Reproduce the material that follows, keeping every line exactly as it is.
*** Block opens ***
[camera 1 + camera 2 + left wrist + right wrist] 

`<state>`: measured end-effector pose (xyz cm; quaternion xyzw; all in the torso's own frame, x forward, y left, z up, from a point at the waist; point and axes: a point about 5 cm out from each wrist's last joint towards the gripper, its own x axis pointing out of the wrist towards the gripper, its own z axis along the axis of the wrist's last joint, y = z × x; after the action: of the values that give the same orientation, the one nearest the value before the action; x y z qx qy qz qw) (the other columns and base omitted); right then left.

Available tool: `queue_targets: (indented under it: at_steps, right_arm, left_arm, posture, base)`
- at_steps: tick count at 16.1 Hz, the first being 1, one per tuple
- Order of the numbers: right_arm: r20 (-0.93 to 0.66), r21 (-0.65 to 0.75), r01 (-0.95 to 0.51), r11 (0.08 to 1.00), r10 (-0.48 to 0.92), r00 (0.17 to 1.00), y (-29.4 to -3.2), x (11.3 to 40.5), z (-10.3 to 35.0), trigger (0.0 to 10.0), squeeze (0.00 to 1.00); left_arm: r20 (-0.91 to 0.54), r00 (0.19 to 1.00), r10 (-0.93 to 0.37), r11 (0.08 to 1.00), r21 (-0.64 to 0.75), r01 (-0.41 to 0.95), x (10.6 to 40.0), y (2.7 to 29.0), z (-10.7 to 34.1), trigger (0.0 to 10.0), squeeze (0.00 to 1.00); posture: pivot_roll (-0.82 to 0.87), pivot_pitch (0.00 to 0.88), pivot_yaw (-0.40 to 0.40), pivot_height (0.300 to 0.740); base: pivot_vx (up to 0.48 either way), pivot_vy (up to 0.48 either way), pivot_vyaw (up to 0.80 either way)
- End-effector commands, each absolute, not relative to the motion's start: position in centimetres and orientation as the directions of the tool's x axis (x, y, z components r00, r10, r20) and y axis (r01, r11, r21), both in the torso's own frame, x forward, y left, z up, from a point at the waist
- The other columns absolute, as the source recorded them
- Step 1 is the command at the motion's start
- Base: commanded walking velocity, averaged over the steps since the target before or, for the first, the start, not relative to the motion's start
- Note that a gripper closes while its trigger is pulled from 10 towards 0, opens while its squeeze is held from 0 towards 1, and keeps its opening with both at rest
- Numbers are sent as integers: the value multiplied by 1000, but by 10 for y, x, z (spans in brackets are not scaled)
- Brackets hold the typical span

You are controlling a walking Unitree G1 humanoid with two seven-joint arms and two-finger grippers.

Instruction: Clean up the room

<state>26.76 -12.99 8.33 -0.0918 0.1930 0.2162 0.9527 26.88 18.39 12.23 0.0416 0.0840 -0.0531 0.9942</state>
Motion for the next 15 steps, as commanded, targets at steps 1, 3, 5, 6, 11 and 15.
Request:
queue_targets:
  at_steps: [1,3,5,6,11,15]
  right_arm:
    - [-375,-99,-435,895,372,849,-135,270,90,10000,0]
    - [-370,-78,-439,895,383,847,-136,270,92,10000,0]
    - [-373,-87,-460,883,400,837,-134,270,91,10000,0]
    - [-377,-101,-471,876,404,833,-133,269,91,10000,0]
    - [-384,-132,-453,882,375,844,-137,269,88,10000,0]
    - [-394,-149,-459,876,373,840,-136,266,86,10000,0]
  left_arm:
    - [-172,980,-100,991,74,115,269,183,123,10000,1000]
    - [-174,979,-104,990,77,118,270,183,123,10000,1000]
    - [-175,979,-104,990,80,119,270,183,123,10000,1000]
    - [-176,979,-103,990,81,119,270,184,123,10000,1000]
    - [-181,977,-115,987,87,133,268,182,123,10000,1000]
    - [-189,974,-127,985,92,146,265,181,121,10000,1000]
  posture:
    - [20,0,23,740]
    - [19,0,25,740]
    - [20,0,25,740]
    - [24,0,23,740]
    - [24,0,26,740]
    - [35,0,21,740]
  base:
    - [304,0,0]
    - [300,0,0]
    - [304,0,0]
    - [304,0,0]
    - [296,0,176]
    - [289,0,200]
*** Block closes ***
# Task output:
[camera 1 + camera 2 + left wrist + right wrist] 

`<state>`: measured end-effector pose (xyz cm; quaternion xyzw; all in the torso's own frame, x forward, y left, z up, from a point at the waist; point and axes: a point about 5 cm out from each wrist's last joint towards the gripper, its own x axis pointing out of the wrist towards the gripper, its own z axis along the axis of the wrist's last joint, y = z × x; after the action: of the values that give the same orientation, the one nearest the value before the action; x y z qx qy qz qw) (the other columns and base omitted); right then left.

Available tool: `queue_targets: (indented under it: at_steps, right_arm, left_arm, posture, base)`
- at_steps: tick count at 16.1 Hz, the first being 1, one per tuple
- Order of the numbers: right_arm: r20 (-0.93 to 0.66), r21 (-0.65 to 0.75), r01 (-0.95 to 0.51), r11 (0.08 to 1.00), r10 (-0.48 to 0.92), r00 (0.17 to 1.00), y (-29.4 to -3.2), x (11.3 to 40.5), z (-10.3 to 35.0), trigger (0.0 to 10.0), squeeze (0.00 to 1.00); left_arm: r20 (-0.91 to 0.54), r00 (0.19 to 1.00), r10 (-0.93 to 0.37), r11 (0.08 to 1.00), r21 (-0.64 to 0.75), r01 (-0.41 to 0.95), x (10.6 to 40.0), y (2.7 to 29.0), z (-10.7 to 34.1), trigger (0.0 to 10.0), squeeze (0.00 to 1.00); posture: pivot_roll (-0.82 to 0.87), pivot_pitch (0.00 to 0.88), pivot_yaw (-0.40 to 0.40), pivot_height (0.300 to 0.740); base: pivot_vx (up to 0.48 either way), pivot_vy (up to 0.48 either way), pivot_vyaw (up to 0.80 either way)
- End-effector commands, each absolute, not relative to the motion's start: position in centimetres and orientation as the directions of the tool's x axis (x, y, z components r00, r10, r20) and y axis (r01, r11, r21), both in the torso's own frame, x forward, y left, z up, from a point at the waist
- The other columns absolute, as the source recorded them
- Step 1 is the command at the motion's start
- Base: commanded walking velocity, averaged over the steps since the target before or, for the first, the start, not relative to the motion's start
- Note that a gripper closes while its trigger is pulled from 10 towards 0, opens while its squeeze is held from 0 towards 1, and keeps its opening with both at rest
- Numbers are sent as integers: the value multiplied by 1000, but by 10 for y, x, z (spans in brackets are not scaled)
- Brackets hold the typical span

You are controlling a walking Unitree G1 humanoid with two seven-joint arms and two-finger grippers.

Instruction: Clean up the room

<state>26.76 -12.99 8.33 -0.0918 0.1930 0.2162 0.9527 26.88 18.39 12.23 0.0416 0.0840 -0.0531 0.9942</state>
Motion for the next 15 steps, as commanded, targets at steps 1, 3, 5, 6, 11 and 15.
Request:
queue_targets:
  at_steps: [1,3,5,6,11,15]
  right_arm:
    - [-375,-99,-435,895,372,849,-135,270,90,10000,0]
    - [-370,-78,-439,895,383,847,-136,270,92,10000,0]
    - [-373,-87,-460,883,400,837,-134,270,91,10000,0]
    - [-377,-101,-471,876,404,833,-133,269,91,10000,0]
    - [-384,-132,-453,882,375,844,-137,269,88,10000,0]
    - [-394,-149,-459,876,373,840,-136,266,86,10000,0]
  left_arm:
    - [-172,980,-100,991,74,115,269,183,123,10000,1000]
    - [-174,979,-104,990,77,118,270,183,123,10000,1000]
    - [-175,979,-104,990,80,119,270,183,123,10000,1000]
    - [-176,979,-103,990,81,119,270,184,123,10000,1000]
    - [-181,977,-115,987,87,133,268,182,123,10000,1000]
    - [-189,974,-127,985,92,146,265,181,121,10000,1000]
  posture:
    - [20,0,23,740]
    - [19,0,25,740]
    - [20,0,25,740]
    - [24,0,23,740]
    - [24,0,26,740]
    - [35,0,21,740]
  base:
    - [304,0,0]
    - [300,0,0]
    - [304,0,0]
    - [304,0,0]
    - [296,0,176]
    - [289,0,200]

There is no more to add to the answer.